YOUR INSTRUCTIONS - Once you have counted the lines below that contain "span", give that number and nothing else.

————

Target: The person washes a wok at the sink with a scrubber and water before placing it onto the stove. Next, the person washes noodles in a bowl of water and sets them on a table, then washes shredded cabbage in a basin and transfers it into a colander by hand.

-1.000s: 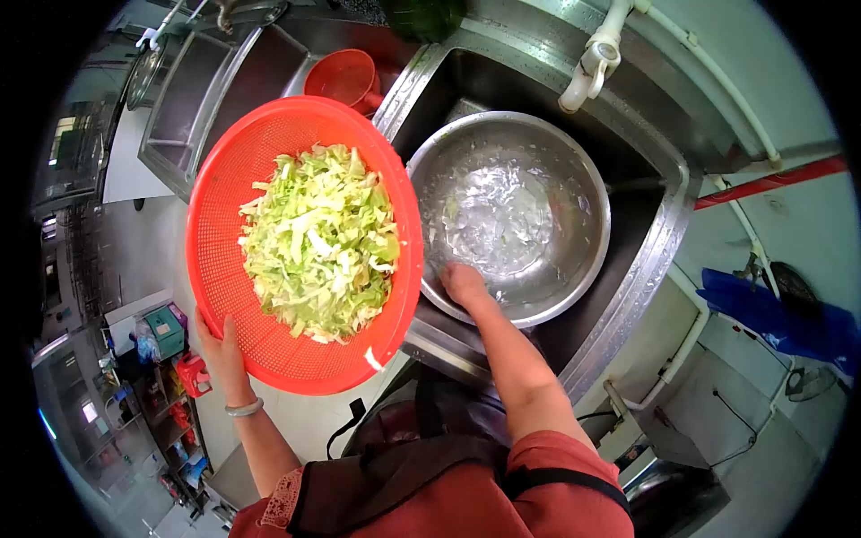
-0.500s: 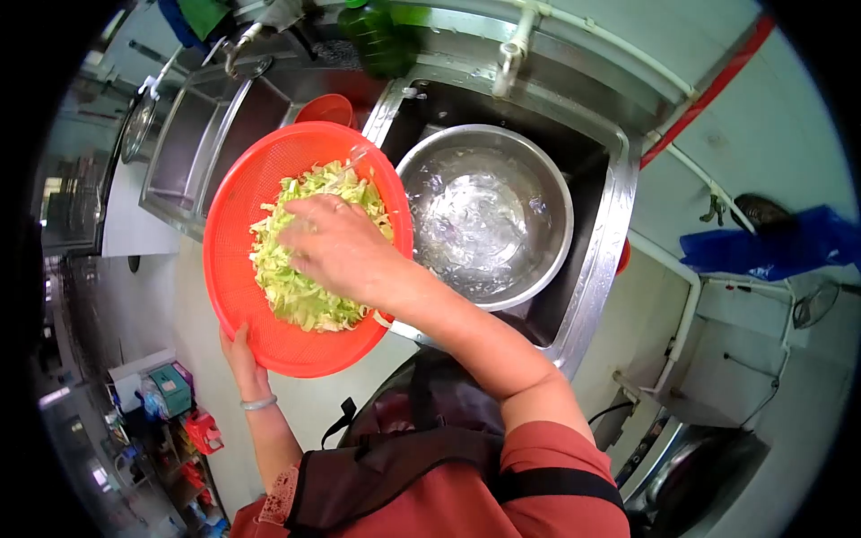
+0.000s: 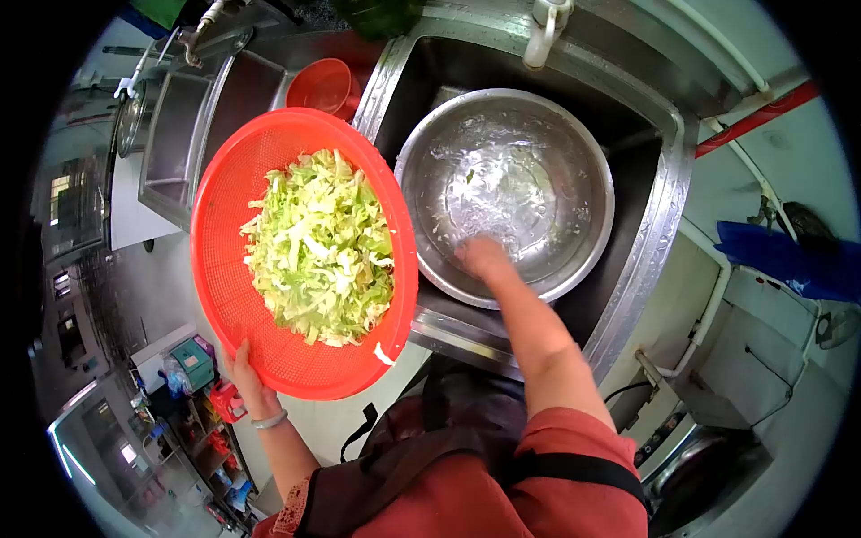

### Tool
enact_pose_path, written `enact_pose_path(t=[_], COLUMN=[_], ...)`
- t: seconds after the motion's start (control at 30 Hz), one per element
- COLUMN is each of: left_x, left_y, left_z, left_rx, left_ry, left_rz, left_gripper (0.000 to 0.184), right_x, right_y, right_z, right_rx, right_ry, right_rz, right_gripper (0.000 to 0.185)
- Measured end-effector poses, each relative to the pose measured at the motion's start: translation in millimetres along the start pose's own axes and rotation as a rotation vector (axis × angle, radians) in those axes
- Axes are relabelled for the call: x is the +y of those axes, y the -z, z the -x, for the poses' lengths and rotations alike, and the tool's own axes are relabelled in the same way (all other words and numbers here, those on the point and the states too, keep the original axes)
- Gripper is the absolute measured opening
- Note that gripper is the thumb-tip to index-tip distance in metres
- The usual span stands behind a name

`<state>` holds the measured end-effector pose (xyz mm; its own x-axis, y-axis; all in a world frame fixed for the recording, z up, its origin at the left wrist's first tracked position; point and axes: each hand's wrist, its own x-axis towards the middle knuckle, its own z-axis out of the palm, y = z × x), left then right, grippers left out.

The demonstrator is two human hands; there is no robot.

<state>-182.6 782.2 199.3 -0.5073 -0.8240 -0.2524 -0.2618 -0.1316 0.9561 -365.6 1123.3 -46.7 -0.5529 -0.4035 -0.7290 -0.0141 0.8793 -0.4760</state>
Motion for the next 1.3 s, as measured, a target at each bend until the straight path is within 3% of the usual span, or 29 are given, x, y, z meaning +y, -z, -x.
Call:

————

WRITTEN RESPONSE - 2